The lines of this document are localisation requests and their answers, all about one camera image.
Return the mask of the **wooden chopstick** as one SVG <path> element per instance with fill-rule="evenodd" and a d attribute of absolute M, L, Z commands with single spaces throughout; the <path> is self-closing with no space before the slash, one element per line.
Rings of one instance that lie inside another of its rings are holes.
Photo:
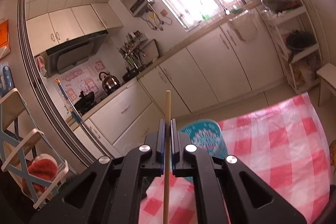
<path fill-rule="evenodd" d="M 165 111 L 165 169 L 163 195 L 163 224 L 169 223 L 169 181 L 170 181 L 170 120 L 171 120 L 171 91 L 166 91 Z"/>

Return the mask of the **kitchen faucet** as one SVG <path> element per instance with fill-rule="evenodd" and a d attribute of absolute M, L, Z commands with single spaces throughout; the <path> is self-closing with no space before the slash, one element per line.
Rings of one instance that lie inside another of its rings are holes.
<path fill-rule="evenodd" d="M 215 2 L 223 9 L 226 15 L 230 14 L 230 11 L 223 5 L 221 0 L 215 0 Z"/>

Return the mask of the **teal perforated plastic basket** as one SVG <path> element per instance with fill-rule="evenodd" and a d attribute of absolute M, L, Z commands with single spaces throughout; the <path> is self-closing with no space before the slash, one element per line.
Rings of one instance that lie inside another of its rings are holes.
<path fill-rule="evenodd" d="M 189 136 L 189 144 L 203 149 L 213 159 L 216 169 L 219 169 L 223 160 L 228 156 L 220 125 L 211 119 L 201 119 L 187 124 L 179 129 L 181 134 Z"/>

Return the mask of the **red cloth item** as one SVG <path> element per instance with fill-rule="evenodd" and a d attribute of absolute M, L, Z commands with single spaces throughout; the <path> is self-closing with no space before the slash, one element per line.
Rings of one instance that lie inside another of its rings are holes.
<path fill-rule="evenodd" d="M 48 181 L 52 181 L 58 173 L 57 161 L 51 155 L 46 153 L 42 153 L 34 160 L 29 161 L 27 167 L 29 174 Z M 33 183 L 33 187 L 38 197 L 40 197 L 47 189 L 46 186 L 35 183 Z M 31 197 L 31 193 L 25 179 L 22 179 L 22 190 L 26 196 Z"/>

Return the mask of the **pink checkered tablecloth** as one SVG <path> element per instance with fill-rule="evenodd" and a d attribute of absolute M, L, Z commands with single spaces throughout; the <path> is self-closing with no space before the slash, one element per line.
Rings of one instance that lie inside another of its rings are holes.
<path fill-rule="evenodd" d="M 231 155 L 313 223 L 329 201 L 329 146 L 310 96 L 219 121 Z"/>

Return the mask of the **white folding rack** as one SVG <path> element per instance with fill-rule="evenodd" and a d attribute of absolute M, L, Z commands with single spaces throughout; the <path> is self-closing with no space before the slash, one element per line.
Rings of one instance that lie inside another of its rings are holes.
<path fill-rule="evenodd" d="M 13 88 L 1 98 L 1 170 L 8 171 L 21 190 L 22 179 L 25 179 L 31 193 L 31 197 L 27 197 L 34 201 L 34 209 L 40 209 L 47 200 L 51 200 L 58 194 L 58 189 L 65 182 L 70 166 L 52 148 L 33 119 L 31 121 L 34 128 L 25 137 L 19 136 L 18 117 L 23 112 L 28 113 L 29 110 L 18 89 Z M 52 181 L 29 174 L 28 162 L 42 153 L 51 155 L 57 161 L 58 173 Z M 37 196 L 33 183 L 47 187 L 40 197 Z"/>

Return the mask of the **black wok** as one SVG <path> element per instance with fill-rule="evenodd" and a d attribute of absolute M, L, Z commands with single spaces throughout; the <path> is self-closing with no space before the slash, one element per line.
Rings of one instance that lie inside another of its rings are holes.
<path fill-rule="evenodd" d="M 74 104 L 74 107 L 81 115 L 84 115 L 95 105 L 95 94 L 94 92 L 84 94 L 84 92 L 81 91 L 79 98 L 80 99 Z"/>

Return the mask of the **copper kettle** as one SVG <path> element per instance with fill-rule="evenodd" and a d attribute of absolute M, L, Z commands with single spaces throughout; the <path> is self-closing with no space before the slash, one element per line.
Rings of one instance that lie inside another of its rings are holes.
<path fill-rule="evenodd" d="M 110 73 L 100 72 L 98 77 L 102 82 L 102 88 L 108 95 L 112 94 L 121 87 L 120 81 L 117 79 L 117 77 L 111 75 Z"/>

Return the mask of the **black range hood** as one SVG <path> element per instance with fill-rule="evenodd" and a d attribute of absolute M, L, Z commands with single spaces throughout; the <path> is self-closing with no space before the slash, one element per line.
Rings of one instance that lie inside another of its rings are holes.
<path fill-rule="evenodd" d="M 94 32 L 89 35 L 68 40 L 40 53 L 46 65 L 48 76 L 64 73 L 86 62 L 95 55 L 103 42 L 109 37 L 108 31 Z"/>

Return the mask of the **wooden stool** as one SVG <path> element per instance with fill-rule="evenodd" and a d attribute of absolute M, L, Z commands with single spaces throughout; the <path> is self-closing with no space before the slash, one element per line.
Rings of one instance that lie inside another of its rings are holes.
<path fill-rule="evenodd" d="M 320 83 L 318 96 L 319 107 L 327 102 L 332 96 L 336 96 L 335 74 L 336 67 L 331 63 L 327 63 L 317 71 Z"/>

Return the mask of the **white storage shelf rack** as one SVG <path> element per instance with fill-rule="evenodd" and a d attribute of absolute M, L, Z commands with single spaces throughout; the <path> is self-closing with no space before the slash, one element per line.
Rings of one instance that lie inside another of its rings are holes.
<path fill-rule="evenodd" d="M 260 15 L 274 42 L 288 84 L 300 94 L 318 85 L 317 71 L 323 62 L 308 10 L 302 0 L 297 2 L 294 9 L 278 14 L 265 9 Z"/>

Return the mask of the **black pan on shelf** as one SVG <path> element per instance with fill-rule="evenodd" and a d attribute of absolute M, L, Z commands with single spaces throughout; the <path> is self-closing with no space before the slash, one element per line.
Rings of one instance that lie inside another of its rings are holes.
<path fill-rule="evenodd" d="M 297 53 L 311 47 L 315 43 L 316 39 L 310 32 L 299 30 L 291 32 L 285 41 L 287 48 L 291 50 L 288 63 L 291 63 Z"/>

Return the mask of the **plastic bag on cabinet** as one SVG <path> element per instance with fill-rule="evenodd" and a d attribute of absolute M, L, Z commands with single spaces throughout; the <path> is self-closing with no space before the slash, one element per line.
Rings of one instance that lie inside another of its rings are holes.
<path fill-rule="evenodd" d="M 229 19 L 228 26 L 235 32 L 241 41 L 249 42 L 258 36 L 258 30 L 254 19 L 254 13 L 250 10 L 245 10 L 241 14 Z"/>

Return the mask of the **utensil rack on wall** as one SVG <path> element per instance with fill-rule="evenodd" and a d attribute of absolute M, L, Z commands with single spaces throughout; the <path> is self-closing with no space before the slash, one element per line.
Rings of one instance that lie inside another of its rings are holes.
<path fill-rule="evenodd" d="M 147 54 L 144 52 L 141 45 L 147 42 L 148 38 L 140 31 L 128 33 L 126 36 L 126 42 L 123 43 L 121 48 L 117 48 L 118 52 L 122 55 L 125 68 L 130 71 L 142 71 L 144 64 L 141 61 L 141 55 L 144 57 Z"/>

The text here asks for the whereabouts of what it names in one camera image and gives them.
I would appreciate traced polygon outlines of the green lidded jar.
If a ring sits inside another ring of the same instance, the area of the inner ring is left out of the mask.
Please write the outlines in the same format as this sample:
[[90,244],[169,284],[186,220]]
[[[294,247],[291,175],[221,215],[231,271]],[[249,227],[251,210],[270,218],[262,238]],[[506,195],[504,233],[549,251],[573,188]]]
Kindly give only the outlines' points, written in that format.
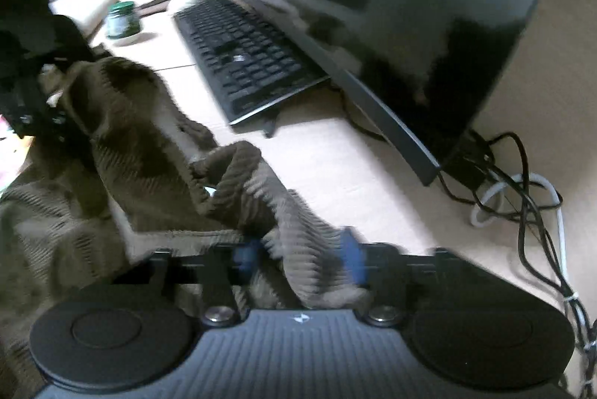
[[140,18],[132,1],[112,4],[108,9],[105,24],[106,35],[111,40],[121,40],[142,31]]

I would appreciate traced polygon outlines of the brown polka dot sweater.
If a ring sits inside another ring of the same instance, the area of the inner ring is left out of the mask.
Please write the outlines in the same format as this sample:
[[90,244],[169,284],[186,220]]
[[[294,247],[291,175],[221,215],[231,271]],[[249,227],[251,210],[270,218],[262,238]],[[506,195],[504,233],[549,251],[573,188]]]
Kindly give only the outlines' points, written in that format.
[[40,314],[152,248],[193,255],[260,242],[270,262],[235,290],[242,311],[367,301],[338,261],[338,229],[284,187],[259,148],[218,144],[150,68],[80,62],[61,90],[74,134],[60,147],[36,138],[1,197],[3,397],[44,385],[28,345]]

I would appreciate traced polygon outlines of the black keyboard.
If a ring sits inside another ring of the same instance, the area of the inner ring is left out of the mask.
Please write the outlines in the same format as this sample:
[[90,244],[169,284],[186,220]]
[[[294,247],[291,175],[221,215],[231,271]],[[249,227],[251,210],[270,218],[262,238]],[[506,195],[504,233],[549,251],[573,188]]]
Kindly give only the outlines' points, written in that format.
[[173,19],[230,126],[329,78],[281,30],[235,0],[200,0]]

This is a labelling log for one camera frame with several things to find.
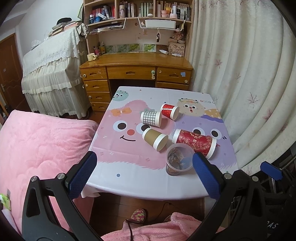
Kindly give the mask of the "clear plastic patterned cup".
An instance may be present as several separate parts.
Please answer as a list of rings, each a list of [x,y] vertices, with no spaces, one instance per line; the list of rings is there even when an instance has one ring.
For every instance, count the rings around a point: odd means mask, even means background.
[[[166,173],[177,176],[189,171],[193,167],[194,150],[186,144],[176,143],[169,146],[166,151]]]

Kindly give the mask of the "tall red paper cup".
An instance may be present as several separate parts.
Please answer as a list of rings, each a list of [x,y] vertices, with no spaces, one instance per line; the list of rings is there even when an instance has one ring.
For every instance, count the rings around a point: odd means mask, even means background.
[[[176,129],[172,138],[172,143],[186,144],[190,146],[195,153],[202,153],[207,159],[210,159],[215,152],[217,140],[211,136]]]

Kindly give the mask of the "brown paper cup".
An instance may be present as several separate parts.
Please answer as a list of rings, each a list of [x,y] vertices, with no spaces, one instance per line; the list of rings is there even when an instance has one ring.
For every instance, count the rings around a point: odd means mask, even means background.
[[[169,139],[168,135],[152,128],[146,129],[142,134],[142,138],[157,152],[160,152],[165,147]]]

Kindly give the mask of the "small red paper cup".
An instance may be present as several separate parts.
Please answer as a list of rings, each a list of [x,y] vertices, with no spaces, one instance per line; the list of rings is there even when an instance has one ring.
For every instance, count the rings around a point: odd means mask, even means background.
[[[175,121],[179,115],[180,108],[175,105],[164,103],[161,106],[161,113],[163,116]]]

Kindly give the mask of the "grey checkered paper cup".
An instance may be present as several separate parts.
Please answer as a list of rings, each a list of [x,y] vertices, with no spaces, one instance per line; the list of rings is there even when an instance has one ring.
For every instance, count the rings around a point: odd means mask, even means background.
[[[161,127],[162,113],[160,111],[143,111],[140,115],[143,124],[149,126]]]

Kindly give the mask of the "pink robe on lap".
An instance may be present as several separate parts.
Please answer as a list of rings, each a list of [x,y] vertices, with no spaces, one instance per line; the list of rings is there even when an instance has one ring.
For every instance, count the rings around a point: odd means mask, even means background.
[[[201,225],[190,215],[174,212],[168,221],[153,225],[136,224],[125,220],[121,230],[103,235],[103,240],[187,240]]]

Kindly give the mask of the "pink blanket on bed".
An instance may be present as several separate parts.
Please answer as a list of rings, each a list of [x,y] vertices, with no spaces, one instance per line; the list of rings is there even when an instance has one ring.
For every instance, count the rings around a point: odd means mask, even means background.
[[[19,230],[31,177],[51,179],[67,173],[87,153],[97,128],[92,120],[11,112],[1,128],[1,193],[10,197]]]

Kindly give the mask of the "cartoon printed tablecloth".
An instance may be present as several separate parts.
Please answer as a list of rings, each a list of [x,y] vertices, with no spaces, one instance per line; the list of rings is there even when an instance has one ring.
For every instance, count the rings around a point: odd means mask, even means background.
[[[233,173],[238,165],[226,126],[206,93],[121,86],[99,124],[90,145],[97,165],[82,191],[83,197],[101,192],[149,200],[182,200],[207,195],[198,175],[189,170],[177,176],[166,172],[166,150],[156,151],[143,138],[144,111],[165,104],[180,108],[176,120],[163,117],[159,132],[173,137],[177,129],[210,136],[217,142],[210,163]]]

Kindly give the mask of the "patterned slipper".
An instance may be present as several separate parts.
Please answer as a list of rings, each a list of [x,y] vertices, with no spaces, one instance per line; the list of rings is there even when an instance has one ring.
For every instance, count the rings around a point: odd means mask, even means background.
[[[142,208],[136,209],[130,217],[130,221],[136,224],[144,224],[147,219],[147,211]]]

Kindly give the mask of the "white floral curtain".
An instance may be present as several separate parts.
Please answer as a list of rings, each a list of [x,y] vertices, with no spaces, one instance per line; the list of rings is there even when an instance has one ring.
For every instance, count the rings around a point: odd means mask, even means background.
[[[295,36],[271,1],[195,1],[191,88],[213,98],[248,174],[295,143]]]

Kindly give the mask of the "lace covered piano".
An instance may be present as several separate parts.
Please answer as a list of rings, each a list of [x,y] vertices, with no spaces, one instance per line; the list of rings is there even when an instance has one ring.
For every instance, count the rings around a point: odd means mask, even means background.
[[[86,43],[79,28],[51,36],[27,52],[21,87],[31,111],[85,117],[90,103],[79,67],[86,60]]]

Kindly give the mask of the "wooden desk with drawers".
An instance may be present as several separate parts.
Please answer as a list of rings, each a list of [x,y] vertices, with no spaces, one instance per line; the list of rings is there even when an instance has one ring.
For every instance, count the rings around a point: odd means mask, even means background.
[[[184,57],[161,53],[102,55],[80,66],[91,108],[105,112],[120,86],[188,90],[193,67]]]

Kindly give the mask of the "brown wooden door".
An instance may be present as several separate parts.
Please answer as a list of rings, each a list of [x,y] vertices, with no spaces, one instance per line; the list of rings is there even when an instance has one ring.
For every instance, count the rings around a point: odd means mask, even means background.
[[[1,94],[9,109],[30,111],[27,100],[22,93],[21,81],[23,70],[16,47],[16,35],[1,40]]]

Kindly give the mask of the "cartoon cardboard box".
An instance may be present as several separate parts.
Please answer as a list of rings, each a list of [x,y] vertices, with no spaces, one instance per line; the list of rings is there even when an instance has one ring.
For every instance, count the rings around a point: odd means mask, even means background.
[[[184,57],[185,47],[185,44],[168,42],[168,53],[169,55]]]

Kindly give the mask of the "yellow mug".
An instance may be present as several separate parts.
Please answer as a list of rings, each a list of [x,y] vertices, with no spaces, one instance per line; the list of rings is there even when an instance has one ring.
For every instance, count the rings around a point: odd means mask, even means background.
[[[87,59],[89,62],[96,60],[97,56],[95,53],[90,53],[87,55]]]

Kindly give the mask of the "white storage box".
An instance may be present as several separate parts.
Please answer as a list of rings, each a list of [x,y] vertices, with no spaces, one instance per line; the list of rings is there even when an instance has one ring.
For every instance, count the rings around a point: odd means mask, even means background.
[[[146,19],[145,26],[147,28],[175,29],[176,22],[171,20]]]

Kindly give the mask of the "wooden bookshelf hutch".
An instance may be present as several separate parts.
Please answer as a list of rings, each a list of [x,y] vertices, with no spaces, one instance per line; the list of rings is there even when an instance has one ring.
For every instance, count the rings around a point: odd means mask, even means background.
[[[84,1],[83,9],[89,53],[156,53],[174,42],[185,44],[189,57],[194,1]],[[176,28],[147,28],[146,19],[175,21]]]

———

▶ _WHAT THE TASK REQUIRES_:
Write only the number of lines in the material above where the string "cartoon" occurs.

▶ _RESPONSE_:
2